Les génomes complets d'ADN mitochondrial des taxons du genre Apis ont été identifiés dans la bibliothèque taxonomique GenBank par sélection de séquences marquées « Génome » dans l'affichage des espèces et des sous-espèces. Cela a été complété par une recherche dans la bibliothèque "Nucleotide" avec le terme de recherche "Apis mitochondrion" jusqu'à la fin octobre 2022. Le tableau 1 répertorie les numéros d'accès GenBank pour les séquences de neuf espèces d'Apis et de 22 sous-espèces d'A. m. mellifera tel qu'utilisé ici, ainsi que la provenance géographique de la sous-espèce.
La séquence mitogénomique d'un spécimen norvégien d'A. m. mellifera (KY926884) a été utilisé comme référence d'alignement. L'alignement a été fait à l'œil avec l'aide du programme MEGA X28. Le génome codant mitochondrial Apis comprend 13 gènes sur 11 043 bps (tableau 2). Les annotations GenBank de divers auteurs délimitent des régions codantes avec des extrémités 5' et 3' légèrement différentes, notamment entre les espèces : des espaces ont été insérés entre les régions codantes afin de préserver les cadres de lecture ouverts. Les régions codantes du brin léger des gènes ND5, ND4, ND4L et ND1 ont été incluses dans leurs sens de codage équivalents 5 '→ 3'.

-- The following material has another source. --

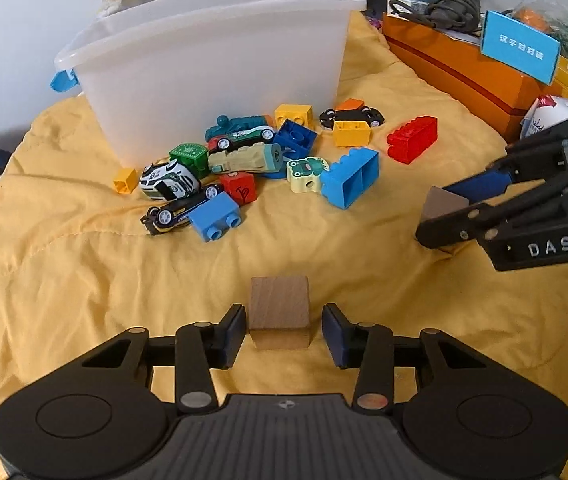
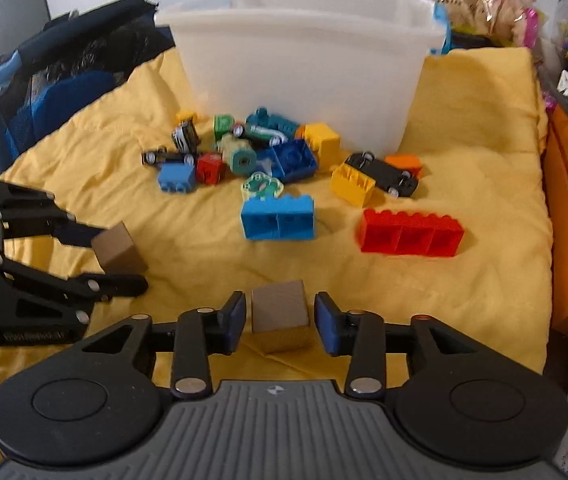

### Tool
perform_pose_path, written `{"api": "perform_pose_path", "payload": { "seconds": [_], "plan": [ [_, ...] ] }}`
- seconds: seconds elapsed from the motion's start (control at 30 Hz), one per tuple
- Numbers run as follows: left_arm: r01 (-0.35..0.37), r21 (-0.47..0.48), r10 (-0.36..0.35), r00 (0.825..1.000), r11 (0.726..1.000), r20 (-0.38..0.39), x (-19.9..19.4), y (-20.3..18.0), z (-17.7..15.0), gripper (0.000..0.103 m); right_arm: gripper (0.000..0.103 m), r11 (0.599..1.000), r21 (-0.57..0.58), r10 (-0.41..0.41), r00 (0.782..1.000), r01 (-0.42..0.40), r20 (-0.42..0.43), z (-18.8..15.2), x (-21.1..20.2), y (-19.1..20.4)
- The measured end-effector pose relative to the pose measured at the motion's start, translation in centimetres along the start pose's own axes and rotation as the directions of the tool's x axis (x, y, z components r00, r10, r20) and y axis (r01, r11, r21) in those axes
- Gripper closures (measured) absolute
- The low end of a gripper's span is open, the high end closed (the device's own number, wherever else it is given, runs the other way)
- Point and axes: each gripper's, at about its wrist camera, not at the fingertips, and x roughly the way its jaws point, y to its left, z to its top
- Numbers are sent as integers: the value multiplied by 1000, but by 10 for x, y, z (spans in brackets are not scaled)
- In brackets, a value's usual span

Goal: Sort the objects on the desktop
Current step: 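Grasp a second wooden cube beside the bin with the right gripper, then carry both wooden cubes over the white bin and open both grippers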

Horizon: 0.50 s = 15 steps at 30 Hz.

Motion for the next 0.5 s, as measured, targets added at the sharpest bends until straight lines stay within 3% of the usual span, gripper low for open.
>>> {"api": "perform_pose_path", "payload": {
  "seconds": [0.17, 0.27, 0.4, 0.5],
  "plan": [
    [-9, 0, 9, 1000, 1000, -9, 1, -1, 1, 56, 60, 1000, -11, -13, 999, 13, -35, -5, 5, 0],
    [11, 4, -11, 1000, 1000, -5, 0, -2, 1, 70, 61, 1000, -9, -13, 999, 12, -49, -6, 8, 0],
    [14, 1, -13, 1000, 1000, -20, -1, -2, 4, 70, 70, 1000, 3, -12, 998, 12, -60, -3, 8, -1],
    [17, -20, -17, 1000, 1000, -16, -11, 1, 14, 70, 70, 1000, 2, 0, 998, 0, -64, 2, 4, -2]
  ]
}}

La région 3 'de l'équivalent du brin lourd ND4 est difficile à aligner entre les sous-espèces, et une région de 37 pb a été exclue de toutes les analyses. Les appels de base ambigus (principalement W pour A/T, flanqués de bases AT) dans plusieurs séquences ont été tacitement résolus, de sorte que ces positions sont invariantes sur toutes les séquences. Plusieurs insertions autapomorphes de triplets simples parmi les espèces et sous-espèces ont été tacitement supprimées. La séquence de mitogenome de la région codante d'un bourdon, Bombus ignitus (GenBank NC010967), a été utilisée comme groupe externe pour les comparaisons inter-espèces. Les abeilles domestiques et les bourdons appartiennent respectivement aux tribus Apini et Bombini de la sous-famille Apinae. L'alignement des régions codantes entre Bombus et Apis spp. est dans certains domaines spéculatif: l'inclusion ou l'exclusion expérimentale de régions ambiguës n'affecte pas l'ordre de ramification déduit des espèces d'Apis et n'affecte pas matériellement son support statistique. L'alignement consensuel pour l'analyse comprend 11 006 bases au sein de la sous-espèce A. mellifera et 11 070 bases à travers Apis et Bombus.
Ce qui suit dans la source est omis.